Translation memory is a type of software application that allows human translators to reuse existing translations. At its core, translation memory, or TM for short, is simply a database of source sentences and their corresponding translations. When a translator starts on a new sentence, the TM is searched to determine if that sentence has been previously translated. If a match is found, it is presented to the translator so that it can be “dropped-in” to the document, thus preventing re-translation of the sentence from scratch. Even if an exact match cannot be found, similar sentences may be found in the TM and used by the translator. These so-called fuzzy matches give the translator a starting point from which to edit, again eliminating the need to translate from scratch.
Translation memory works at the sentence level. When using TM, the source document is broken down into its component sentences or segments. The term segment is used because in some cases, a chunk of text may not be a complete sentence, for example, in the case of headings. The segment is the smallest unit of text that can be reused when working with TM. Smaller units of text, such as individual words, are not used, because they may occur in different contexts and thus require different translations, and word-for-word translation generally does not produce usable results.
As the translator works, each segment for translation is compared to what is stored in the TM, and matches are presented to the translator automatically. A segment in the TM that is identical to the segment for translation is considered a 100% match. At some point in the past, this exact segment was encountered and a translation was provided and stored in the TM. In theory, it can be used exactly as is. If there is no exact match, but there are segments in the TM that are similar to the one being translated, then these are presented as fuzzy matches. Each is ranked by a percentage ranging from 0% to 99%, where the higher percent matches are closer in content to the sentence being translated. A 99% match might differ only in a single letter or punctuation mark, where a 75% match might have several different words. Generally, matches below the 70% mark are not useful.
When a document contains several identical segments that are not currently in the TM, these segments are known as repetitions. Most translation memory tools can identify potential repetitions before translation begins. The advantage of repetitions is that after the first occurrence is translated, the rest will become 100% matches. As the translator works, each newly translated sentence is added to the TM. Thus, that new sentence can become a 100% match or even a fuzzy match for other sentences in the document. Repetitions are those segments that have the potential to become 100% matches.
Before translation begins, the file will be analyzed against the TM. This produces statistics about the file that provide the total word count, and the number of words that make up repetitions, 100% matches, and fuzzy matches in the file. This is often referred to as a TM breakdown, as the total word count of the file is broken down in the various TM match categories. For example, a common breakdown used in the industry is:
Each category may have its own price or discount. 100% matches and repetitions are generally the least expensive, as they require little additional effort be the translator to use, while the lower percentage matches require more. Finally, anything below 75% is usually charged at the full per-word rate.

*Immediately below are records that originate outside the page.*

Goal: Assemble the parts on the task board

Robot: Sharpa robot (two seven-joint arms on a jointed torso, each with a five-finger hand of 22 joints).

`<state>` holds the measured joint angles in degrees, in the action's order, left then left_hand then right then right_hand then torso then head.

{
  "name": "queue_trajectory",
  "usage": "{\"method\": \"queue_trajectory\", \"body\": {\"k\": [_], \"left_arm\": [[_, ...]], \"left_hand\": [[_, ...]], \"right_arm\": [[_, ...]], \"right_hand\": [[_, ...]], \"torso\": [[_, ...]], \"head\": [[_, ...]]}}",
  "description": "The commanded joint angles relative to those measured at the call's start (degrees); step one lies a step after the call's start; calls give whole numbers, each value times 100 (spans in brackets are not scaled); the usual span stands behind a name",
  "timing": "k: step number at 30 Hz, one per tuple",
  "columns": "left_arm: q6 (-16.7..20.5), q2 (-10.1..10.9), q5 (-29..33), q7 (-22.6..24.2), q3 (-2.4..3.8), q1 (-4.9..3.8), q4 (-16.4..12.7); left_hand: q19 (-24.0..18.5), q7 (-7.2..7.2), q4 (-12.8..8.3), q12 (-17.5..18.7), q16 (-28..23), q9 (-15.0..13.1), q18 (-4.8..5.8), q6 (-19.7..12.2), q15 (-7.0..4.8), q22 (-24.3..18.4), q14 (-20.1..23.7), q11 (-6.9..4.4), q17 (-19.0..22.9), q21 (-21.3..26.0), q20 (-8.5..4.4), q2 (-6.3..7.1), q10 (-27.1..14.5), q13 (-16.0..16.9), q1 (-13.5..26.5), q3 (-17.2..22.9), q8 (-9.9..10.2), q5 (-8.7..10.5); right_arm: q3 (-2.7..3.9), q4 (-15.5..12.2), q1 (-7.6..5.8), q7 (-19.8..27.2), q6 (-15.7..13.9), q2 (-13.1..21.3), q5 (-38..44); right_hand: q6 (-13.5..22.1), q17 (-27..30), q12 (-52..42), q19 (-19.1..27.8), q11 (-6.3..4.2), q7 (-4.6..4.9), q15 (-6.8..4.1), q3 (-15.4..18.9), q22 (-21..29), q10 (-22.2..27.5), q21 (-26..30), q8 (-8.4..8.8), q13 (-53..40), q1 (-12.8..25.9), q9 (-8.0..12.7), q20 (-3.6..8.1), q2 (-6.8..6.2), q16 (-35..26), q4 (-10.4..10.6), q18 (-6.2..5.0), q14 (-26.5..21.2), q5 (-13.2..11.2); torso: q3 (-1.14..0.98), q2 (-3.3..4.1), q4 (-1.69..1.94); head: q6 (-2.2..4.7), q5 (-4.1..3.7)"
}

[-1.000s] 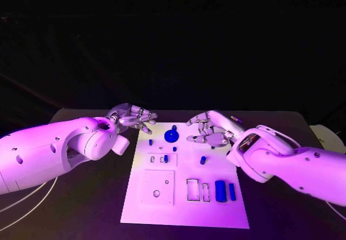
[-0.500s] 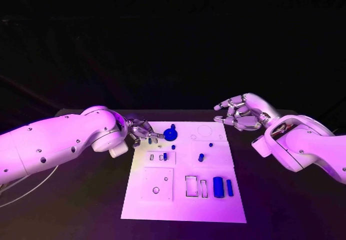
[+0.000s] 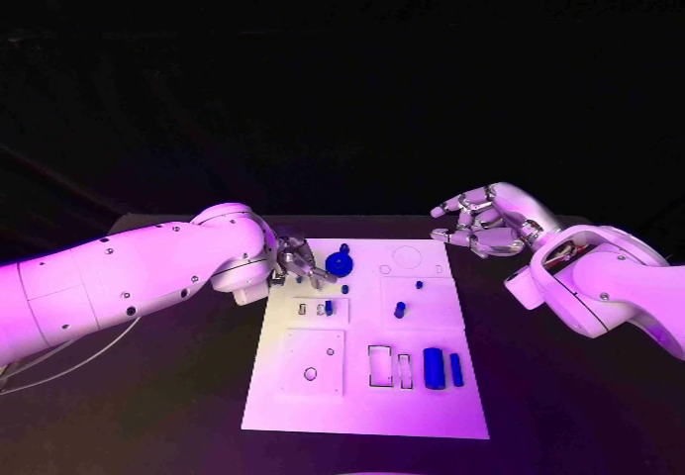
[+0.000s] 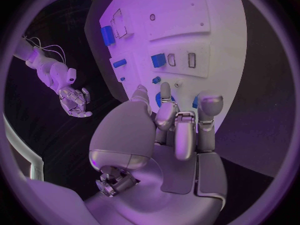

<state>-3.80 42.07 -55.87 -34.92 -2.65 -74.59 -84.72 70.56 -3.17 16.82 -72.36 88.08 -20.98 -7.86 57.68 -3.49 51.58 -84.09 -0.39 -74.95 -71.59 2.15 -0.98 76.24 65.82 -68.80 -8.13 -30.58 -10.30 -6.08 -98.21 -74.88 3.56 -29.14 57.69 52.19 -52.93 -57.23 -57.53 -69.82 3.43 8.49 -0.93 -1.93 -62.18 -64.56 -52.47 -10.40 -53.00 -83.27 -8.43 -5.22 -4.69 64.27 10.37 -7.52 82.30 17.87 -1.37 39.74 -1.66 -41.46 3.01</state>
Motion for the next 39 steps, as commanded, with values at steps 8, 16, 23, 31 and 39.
{"method": "queue_trajectory", "body": {"k": [8, 16, 23, 31, 39], "left_arm": [[-435, -271, -219, -190, -25, -12, 129], [-789, -436, -214, -222, -40, -7, 274], [-883, -485, -221, -234, -47, -6, 354], [-954, -501, -230, -241, -48, -5, 372], [-1051, -566, -169, -254, -60, -1, 424]], "left_hand": [[28, -7, -6, -43, 22, -69, 68, -82, -50, 55, -515, -34, -1255, -51, -9, 24, 25, 20, 31, -66, -86, 8], [37, -14, -11, -7, 11, -107, 74, -139, -47, 98, -510, -28, -1240, -80, -10, 19, -13, -27, 22, -81, -106, 6], [41, -19, -11, -3, 4, -129, 77, -169, -44, 119, -507, -24, -1231, -96, -9, 18, -22, -30, 11, -90, -119, 6], [44, -21, -7, -9, 3, -138, 79, -176, -43, 131, -506, -23, -1228, -104, -8, 15, -19, -22, 16, -94, -125, 6], [49, -21, -7, -18, 0, -163, 83, -191, -41, 155, -505, -21, -1225, -121, -6, -12, -16, -10, 19, -97, -145, 4]], "right_arm": [[-7, 35, -1, -141, 105, -30, 93], [-9, 54, 0, -144, 95, -41, 107], [-9, 70, 0, -144, 86, -51, 110], [-10, 86, 0, -153, 96, -60, 110], [-14, 107, 2, -172, 130, -80, 115]], "right_hand": [[-58, -6, -45, -53, 0, -3, -1, -8, -1, -35, 9, -24, -11, -8, 10, -8, -6, 4, -9, -42, 51, 16], [-53, 53, -1, -29, -2, -4, -3, -24, 69, 11, 116, -24, 49, 8, 26, -5, -6, -73, 3, -57, 44, 113], [-51, 68, 12, -19, -2, -4, -2, -25, 88, 24, 144, -24, 65, 11, 29, -5, -10, -91, 4, -62, 41, 126], [-51, 76, 17, -16, -1, -3, -2, -26, 97, 31, 159, -25, 72, 16, 31, -4, -13, -102, 7, -64, 39, 139], [-52, 81, 17, -15, 0, -2, -2, -27, 102, 33, 168, -26, 74, 23, 33, -4, -13, -110, 12, -64, 38, 148]], "torso": [[7, 7, 4], [16, 8, 22], [12, 12, 7], [11, 11, 7], [8, 14, 3]], "head": [[-19, 40], [-18, 59], [-34, 92], [-46, 92], [-42, 102]]}}
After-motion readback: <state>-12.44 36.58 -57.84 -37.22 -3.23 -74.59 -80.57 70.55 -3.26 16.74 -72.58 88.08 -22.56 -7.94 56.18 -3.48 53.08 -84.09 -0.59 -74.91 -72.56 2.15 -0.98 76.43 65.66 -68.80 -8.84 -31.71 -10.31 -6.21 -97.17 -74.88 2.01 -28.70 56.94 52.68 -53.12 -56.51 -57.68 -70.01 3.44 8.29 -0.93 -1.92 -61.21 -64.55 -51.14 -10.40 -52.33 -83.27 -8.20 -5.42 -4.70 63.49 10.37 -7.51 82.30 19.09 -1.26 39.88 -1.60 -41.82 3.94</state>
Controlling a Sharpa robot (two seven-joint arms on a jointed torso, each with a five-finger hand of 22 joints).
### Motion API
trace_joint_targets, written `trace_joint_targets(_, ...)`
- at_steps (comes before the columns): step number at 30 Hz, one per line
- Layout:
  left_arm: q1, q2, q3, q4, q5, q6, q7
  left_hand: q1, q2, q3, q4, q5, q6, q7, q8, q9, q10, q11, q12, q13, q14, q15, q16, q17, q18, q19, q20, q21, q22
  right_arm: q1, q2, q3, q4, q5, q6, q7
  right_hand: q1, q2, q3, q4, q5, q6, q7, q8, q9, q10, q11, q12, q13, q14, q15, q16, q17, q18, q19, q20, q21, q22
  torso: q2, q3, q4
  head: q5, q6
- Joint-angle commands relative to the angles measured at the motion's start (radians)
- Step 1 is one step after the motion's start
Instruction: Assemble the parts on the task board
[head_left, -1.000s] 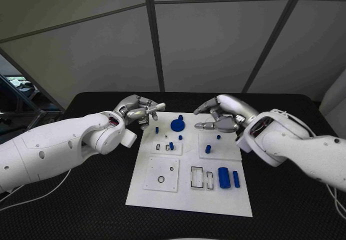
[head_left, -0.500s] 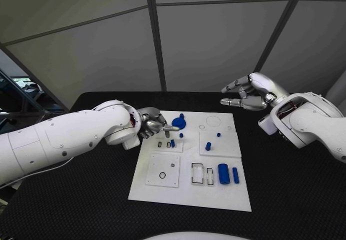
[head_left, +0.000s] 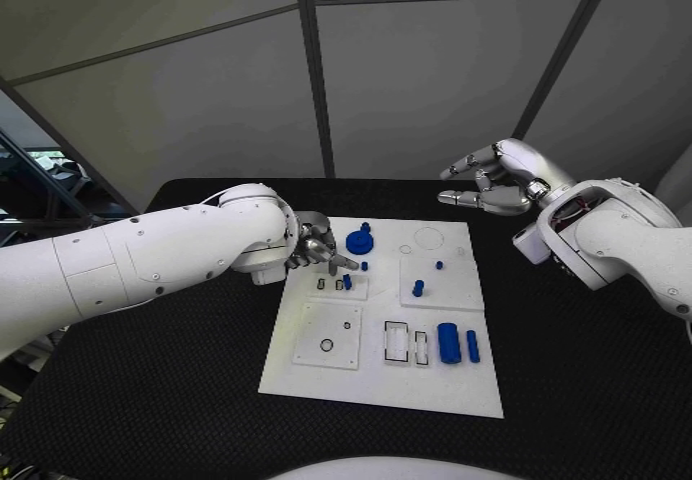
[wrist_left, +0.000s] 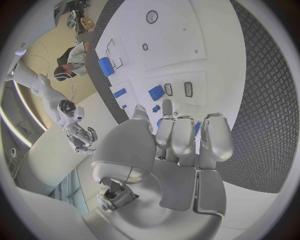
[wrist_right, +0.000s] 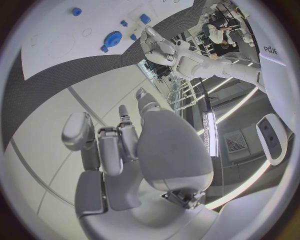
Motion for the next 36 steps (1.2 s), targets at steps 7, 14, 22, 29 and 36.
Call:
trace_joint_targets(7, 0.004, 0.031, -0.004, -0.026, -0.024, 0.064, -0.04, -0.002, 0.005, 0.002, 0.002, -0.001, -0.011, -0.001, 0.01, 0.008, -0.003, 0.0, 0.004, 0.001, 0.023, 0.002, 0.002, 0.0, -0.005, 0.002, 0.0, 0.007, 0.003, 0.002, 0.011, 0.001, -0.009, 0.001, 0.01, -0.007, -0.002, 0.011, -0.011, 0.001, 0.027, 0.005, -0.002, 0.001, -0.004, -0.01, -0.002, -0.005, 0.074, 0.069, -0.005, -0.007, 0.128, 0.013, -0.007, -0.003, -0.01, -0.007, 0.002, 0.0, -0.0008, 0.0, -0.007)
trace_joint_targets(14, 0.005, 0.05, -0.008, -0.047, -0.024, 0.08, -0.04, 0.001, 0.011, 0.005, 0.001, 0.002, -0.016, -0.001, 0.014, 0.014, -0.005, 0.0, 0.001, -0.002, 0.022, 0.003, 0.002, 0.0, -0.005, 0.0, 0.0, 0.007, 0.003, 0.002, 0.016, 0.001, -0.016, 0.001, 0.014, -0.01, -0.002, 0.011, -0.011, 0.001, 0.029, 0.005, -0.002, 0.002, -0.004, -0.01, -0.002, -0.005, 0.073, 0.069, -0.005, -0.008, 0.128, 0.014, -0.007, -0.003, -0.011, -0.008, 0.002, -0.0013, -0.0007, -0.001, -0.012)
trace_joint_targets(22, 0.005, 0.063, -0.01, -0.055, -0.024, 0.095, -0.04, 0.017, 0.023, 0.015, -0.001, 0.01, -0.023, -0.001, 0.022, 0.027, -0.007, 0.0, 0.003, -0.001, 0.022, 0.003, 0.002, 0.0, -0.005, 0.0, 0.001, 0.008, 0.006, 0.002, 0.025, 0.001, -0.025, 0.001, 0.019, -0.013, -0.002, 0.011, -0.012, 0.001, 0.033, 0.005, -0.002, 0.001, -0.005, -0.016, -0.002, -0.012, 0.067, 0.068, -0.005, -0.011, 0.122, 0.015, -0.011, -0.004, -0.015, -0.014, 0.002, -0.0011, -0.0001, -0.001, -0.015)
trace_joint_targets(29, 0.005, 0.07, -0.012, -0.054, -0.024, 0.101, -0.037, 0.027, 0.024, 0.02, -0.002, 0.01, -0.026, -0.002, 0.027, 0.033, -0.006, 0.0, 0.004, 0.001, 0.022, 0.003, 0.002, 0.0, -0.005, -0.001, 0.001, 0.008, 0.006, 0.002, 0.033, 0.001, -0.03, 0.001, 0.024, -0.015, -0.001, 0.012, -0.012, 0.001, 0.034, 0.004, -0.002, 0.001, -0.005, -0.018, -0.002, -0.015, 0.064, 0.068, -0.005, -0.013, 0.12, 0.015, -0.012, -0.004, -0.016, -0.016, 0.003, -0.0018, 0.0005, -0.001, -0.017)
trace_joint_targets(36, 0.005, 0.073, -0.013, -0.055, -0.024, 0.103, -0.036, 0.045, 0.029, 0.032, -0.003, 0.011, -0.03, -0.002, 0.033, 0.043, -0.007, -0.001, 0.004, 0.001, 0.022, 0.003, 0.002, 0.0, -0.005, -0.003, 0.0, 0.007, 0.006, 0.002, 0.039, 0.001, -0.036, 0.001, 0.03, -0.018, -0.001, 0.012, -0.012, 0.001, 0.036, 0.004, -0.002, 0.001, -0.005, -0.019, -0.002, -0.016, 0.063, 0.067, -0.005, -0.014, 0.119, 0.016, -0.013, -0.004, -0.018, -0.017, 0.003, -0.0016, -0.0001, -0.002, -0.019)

The benefits of using translation memory are reduced translation costs, quicker turnaround times, and increased translation consistency. Since repetitions, 100% matches, and potentially fuzzy matches have a discounted price, the cost of translating a document using a TM with numerous matches is lower. Furthermore, since there is less work required of the translator, using TM means the translator can finish that work sooner. Finally, since the translation memory is automatically suggesting matches to the translator while they work, the translator is more likely to use terminology and phrases consistent with previous translations, which increase quality.